AIM OF THE EXERCISE
Return, word for word, the lines of the listing below from the one with "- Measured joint" through the one with "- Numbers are", and no other lines.

ENTRIES PROVIDED

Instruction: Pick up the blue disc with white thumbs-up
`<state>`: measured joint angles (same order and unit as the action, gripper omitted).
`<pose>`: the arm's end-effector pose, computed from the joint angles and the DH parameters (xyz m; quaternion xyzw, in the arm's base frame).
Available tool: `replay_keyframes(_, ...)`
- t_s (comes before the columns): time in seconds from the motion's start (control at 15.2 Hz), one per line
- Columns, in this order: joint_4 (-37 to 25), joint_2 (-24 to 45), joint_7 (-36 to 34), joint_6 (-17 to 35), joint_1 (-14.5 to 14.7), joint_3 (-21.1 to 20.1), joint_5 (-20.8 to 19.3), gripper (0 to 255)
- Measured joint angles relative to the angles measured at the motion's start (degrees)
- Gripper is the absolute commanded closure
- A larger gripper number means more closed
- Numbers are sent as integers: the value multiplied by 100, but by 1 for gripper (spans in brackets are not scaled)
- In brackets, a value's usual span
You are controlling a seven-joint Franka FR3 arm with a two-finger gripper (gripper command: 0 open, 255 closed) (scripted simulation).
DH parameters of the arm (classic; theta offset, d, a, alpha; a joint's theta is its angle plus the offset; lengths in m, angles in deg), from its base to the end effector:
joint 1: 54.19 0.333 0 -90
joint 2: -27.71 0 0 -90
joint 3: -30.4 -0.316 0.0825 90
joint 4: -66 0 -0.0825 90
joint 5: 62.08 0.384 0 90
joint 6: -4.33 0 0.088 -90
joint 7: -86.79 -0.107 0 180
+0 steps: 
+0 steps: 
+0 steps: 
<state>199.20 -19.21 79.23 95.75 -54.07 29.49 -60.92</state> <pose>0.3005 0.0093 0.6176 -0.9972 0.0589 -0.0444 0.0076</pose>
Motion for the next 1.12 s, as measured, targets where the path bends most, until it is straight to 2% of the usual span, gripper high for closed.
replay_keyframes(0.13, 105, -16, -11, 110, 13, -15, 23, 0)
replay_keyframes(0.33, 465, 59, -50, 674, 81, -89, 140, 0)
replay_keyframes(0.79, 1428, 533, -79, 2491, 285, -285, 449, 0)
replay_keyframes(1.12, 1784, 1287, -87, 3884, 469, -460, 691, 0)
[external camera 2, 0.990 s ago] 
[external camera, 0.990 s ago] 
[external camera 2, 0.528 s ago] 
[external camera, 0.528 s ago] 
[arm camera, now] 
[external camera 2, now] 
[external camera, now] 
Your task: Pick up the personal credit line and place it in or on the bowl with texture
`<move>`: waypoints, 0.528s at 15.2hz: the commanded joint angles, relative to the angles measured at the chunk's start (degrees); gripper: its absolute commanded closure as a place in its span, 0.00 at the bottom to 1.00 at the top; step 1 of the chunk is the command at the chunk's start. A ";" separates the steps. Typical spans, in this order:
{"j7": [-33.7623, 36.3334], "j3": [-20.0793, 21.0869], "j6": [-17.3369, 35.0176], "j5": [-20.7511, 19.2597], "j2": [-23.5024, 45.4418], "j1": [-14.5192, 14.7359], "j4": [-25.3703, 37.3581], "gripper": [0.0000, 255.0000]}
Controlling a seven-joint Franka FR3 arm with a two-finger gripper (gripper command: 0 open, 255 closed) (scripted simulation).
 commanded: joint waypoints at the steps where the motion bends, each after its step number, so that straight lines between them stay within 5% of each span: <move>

THE COMPLETED TASK
- Measured joint angles relative to the angles measured at the motion's start (degrees)
- Gripper is the absolute commanded closure
- A larger gripper number means more closed
- Numbers are sent as integers: the value multiplied by 100, but by 1 for gripper (spans in brackets are not scaled)

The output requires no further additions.